There are so many reasons why people don’t practice their craft as much as they should. Work, family, health, hobbies, Netflix, Youtube; the list goes on and on. And some of these things are legitimately awesome.
But at the end of the day, they all boil down to one thing. They’re just different forms of what author Steven Pressfield refers to as “resistance” in his AMAZING book The War of Art.
Our job as “artists” is to do all we can to overcome resistance. In the end, producing art is less about having those MOMENTS of brilliance and more about grinding out the work to produce WORKS of brilliance.
What common advice should they ignore?
They should be wary of the extreme of the previous tidbit of advice. Don’t write so much that you deter from quality. If you’ve got nothing useful to add to a topic, think about something where you can add value and write about that instead.
Oh man, TOTALLY agree with this!!
For a while, I was posting twice a week. And it sucked. Not only did I hate it, I constantly felt like I was rushing out my posts just to get them out. I wasn’t happy with the quality of them and I felt like they were, to be honest, way crappier than what I was capable of.
Not to get on my high horse, but I see some of the posts out there and I’m shocked people read them. Ya, you’re posting 4 times a week but your pieces are uninspired and recycled versions of posts done by hundreds of others.
And I get it, some posts will be like that.
Every personal finance writer needs to have a post on budgeting (I should get on that). Everyone needs a piece (or 10) about how to make more money.
But don’t write so much that you can’t put in the time to write stuff that ROCKS. When I do a post, it takes me HOURS to write it start to finish. By the time I read on the topic, research my piece, write it, and optimize for SEO (which I’m trying to do more of), it takes A LONG time.
And I’m o.k. with that. Because I’d way rather produce high-quality content less often than watered-down work 5 times a week.
What are 1-3 apps/programs/plugins that have allowed you to maximize your time/energy?
I like Grammarly. My punctuation or grammar is decent, but I have a nasty habit of writing in the passive voice or using too many commas.
Yoast SEO is a must, in my view. It makes optimizing for SEO much more accessible and is a good stand-in until I delve into that ever-changing mess.
For my finances, I use both Mint and Personal Capital. I go over them at least weekly to make sure everything is trending to plan and that my accounts are secure.
Yes and Yes to both Grammarly and Yoast. Great plugins and the free versions are AWESOME!
As far as finances, I’ve heard good things about both Mint and Personal Capital. My wife and I use the free version of EveryDollar and we LOVE it.
Bottom line, there are lots of great options out there for managing your money.
What one thing has been most effective for increasing traffic on your blog?
I’ve found guest posting to be great for increasing traffic. There’s a cross-pollination that occurs when you do that. You get new fans that are interested in what you have to say, and you also introduce some of your readers to someone else.

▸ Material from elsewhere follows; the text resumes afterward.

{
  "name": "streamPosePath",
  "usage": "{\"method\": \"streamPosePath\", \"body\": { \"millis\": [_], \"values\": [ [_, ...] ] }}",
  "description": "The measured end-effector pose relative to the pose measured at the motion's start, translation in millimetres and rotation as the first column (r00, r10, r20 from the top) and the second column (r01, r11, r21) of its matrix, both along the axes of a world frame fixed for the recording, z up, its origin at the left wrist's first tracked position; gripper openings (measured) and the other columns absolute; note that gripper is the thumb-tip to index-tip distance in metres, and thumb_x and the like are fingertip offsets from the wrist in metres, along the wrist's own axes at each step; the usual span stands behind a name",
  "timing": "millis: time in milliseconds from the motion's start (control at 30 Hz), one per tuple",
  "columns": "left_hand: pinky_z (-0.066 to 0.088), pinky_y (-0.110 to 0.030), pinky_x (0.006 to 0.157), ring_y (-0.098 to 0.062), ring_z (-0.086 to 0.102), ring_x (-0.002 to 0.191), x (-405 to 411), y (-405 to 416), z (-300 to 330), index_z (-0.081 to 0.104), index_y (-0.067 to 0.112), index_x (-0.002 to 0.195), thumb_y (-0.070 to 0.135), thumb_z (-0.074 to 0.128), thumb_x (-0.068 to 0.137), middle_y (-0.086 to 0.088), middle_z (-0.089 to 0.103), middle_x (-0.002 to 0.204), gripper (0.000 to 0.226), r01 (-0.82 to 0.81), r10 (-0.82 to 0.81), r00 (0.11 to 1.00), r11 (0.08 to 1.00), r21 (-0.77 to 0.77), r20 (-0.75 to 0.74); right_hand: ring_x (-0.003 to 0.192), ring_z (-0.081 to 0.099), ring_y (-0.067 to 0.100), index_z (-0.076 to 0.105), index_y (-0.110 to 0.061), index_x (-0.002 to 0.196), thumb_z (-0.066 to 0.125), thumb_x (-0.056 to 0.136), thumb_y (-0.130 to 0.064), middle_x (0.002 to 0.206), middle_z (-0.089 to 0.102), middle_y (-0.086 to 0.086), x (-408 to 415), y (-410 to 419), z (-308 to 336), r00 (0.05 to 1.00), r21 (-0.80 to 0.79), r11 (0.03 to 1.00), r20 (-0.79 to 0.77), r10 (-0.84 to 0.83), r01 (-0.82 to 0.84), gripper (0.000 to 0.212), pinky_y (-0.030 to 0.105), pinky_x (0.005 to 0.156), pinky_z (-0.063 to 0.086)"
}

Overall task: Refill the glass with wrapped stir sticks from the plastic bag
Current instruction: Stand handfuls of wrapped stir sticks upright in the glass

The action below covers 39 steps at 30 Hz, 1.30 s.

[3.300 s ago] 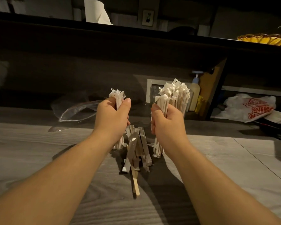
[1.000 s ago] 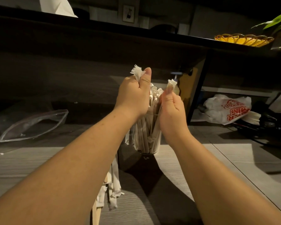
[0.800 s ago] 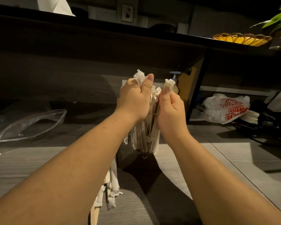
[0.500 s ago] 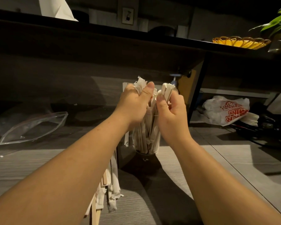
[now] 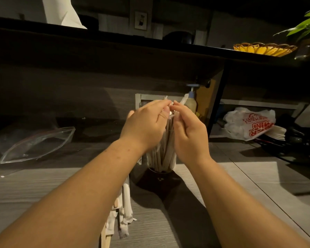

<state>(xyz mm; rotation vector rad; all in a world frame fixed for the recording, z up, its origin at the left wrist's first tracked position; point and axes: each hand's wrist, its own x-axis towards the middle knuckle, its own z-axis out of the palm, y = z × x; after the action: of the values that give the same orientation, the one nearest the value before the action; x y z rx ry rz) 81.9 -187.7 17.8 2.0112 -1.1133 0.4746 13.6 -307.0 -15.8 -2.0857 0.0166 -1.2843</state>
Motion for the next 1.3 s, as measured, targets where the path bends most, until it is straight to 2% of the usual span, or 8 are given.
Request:
{"method": "streamPosePath", "body": {
  "millis": [300,500,700,800,900,1033,1167,1300],
  "values": [
    [0.024,-0.063,0.116,-0.013,0.037,0.144,-4,-2,-13,0.038,0.029,0.153,0.048,0.023,0.107,0.008,0.04,0.159,0.051,0.038,-0.039,0.999,0.999,-0.039,-0.029,0.126,0.057,0.01,0.06,-0.015,0.137,0.04,0.105,-0.027,0.135,0.065,0.0,3,1,-6,0.999,-0.058,0.998,0.033,-0.024,0.026,0.039,0.037,0.104,0.049],
    [0.03,-0.057,0.115,-0.017,0.034,0.145,-2,-2,-11,0.032,0.024,0.156,0.046,0.027,0.107,0.005,0.038,0.159,0.054,0.052,-0.058,0.994,0.997,-0.061,-0.095,0.123,0.057,0.008,0.047,-0.021,0.147,0.036,0.106,-0.042,0.135,0.063,-0.004,1,0,-14,0.998,0.148,0.989,-0.051,0.022,-0.014,0.048,0.033,0.101,0.049],
    [0.042,-0.046,0.107,-0.012,0.049,0.124,-3,21,-16,0.049,0.021,0.144,0.044,0.032,0.106,0.005,0.049,0.14,0.048,0.013,-0.043,0.985,0.985,-0.173,-0.169,0.104,0.06,-0.003,0.048,-0.025,0.142,0.042,0.106,-0.043,0.113,0.063,-0.019,-3,0,-11,0.997,0.187,0.982,-0.074,0.018,-0.004,0.041,0.016,0.085,0.049],
    [0.043,-0.029,0.09,-0.004,0.054,0.107,-1,41,-24,0.058,0.034,0.123,0.042,0.034,0.106,0.011,0.053,0.123,0.031,-0.047,0.007,0.973,0.985,-0.166,-0.231,0.1,0.061,0.007,0.045,-0.024,0.14,0.044,0.102,-0.048,0.111,0.061,-0.008,-8,4,-8,0.996,0.248,0.967,-0.081,-0.043,0.062,0.045,0.028,0.082,0.053],
    [0.038,-0.019,0.072,-0.001,0.055,0.093,-3,66,-35,0.055,0.042,0.096,0.039,0.037,0.106,0.01,0.058,0.106,0.021,-0.086,0.051,0.95,0.991,-0.101,-0.307,0.091,0.058,0.014,0.047,-0.023,0.125,0.05,0.1,-0.047,0.111,0.055,0.002,-19,14,-6,0.986,0.274,0.948,-0.078,-0.146,0.162,0.035,0.031,0.074,0.05],
    [0.04,-0.028,0.061,-0.016,0.061,0.081,-13,95,-51,0.061,0.029,0.087,0.036,0.044,0.104,-0.001,0.062,0.089,0.025,-0.206,0.184,0.912,0.978,-0.023,-0.367,0.075,0.058,0.011,0.048,-0.032,0.108,0.057,0.099,-0.036,0.09,0.058,-0.002,-41,41,-10,0.981,0.261,0.953,-0.154,-0.118,0.156,0.014,0.024,0.063,0.045],
    [0.052,-0.034,0.065,-0.018,0.063,0.079,-22,112,-58,0.062,0.028,0.095,0.037,0.055,0.098,-0.003,0.065,0.095,0.011,-0.317,0.314,0.851,0.946,0.066,-0.422,0.076,0.062,0.004,0.054,-0.04,0.093,0.062,0.097,-0.023,0.086,0.063,-0.013,-51,72,-19,0.96,0.153,0.983,-0.276,-0.056,0.102,0.019,0.019,0.066,0.051],
    [0.052,-0.045,0.09,-0.024,0.056,0.113,-22,118,-60,0.052,0.028,0.131,0.069,0.054,0.085,-0.003,0.059,0.125,0.062,-0.271,0.422,0.828,0.877,0.396,-0.369,0.105,0.059,0.007,0.061,-0.029,0.129,0.056,0.099,-0.017,0.12,0.066,-0.008,-42,91,-30,0.847,-0.097,0.995,-0.526,-0.078,0.031,0.032,0.029,0.093,0.05]
  ]
}}
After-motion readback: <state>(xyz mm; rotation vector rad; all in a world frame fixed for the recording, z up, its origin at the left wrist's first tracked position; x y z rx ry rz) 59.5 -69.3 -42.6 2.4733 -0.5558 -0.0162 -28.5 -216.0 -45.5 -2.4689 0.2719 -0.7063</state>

It’s essential that you write good guest posts and that you don’t publish bad ones. If a guest post is poorly written or adds little to what you’re already saying, don’t post it.
Amen to this. Like I said, I spend hours on my own posts. But my guest posts? It’s NUTS how long these babies take me to get done.
And I’ve been very fortunate to post on some great sites like Get Rich Slowly, Budgets Are Sexy and Millennial Money Man. And I’m PUMPED to have a guest post coming up in a week on Making Sense of Cents.
Not only is this great for building the authority of your site, the relationships I’ve built by guest posting have been AMAZING!! These relationships are invaluable when it comes to building your audience and your business.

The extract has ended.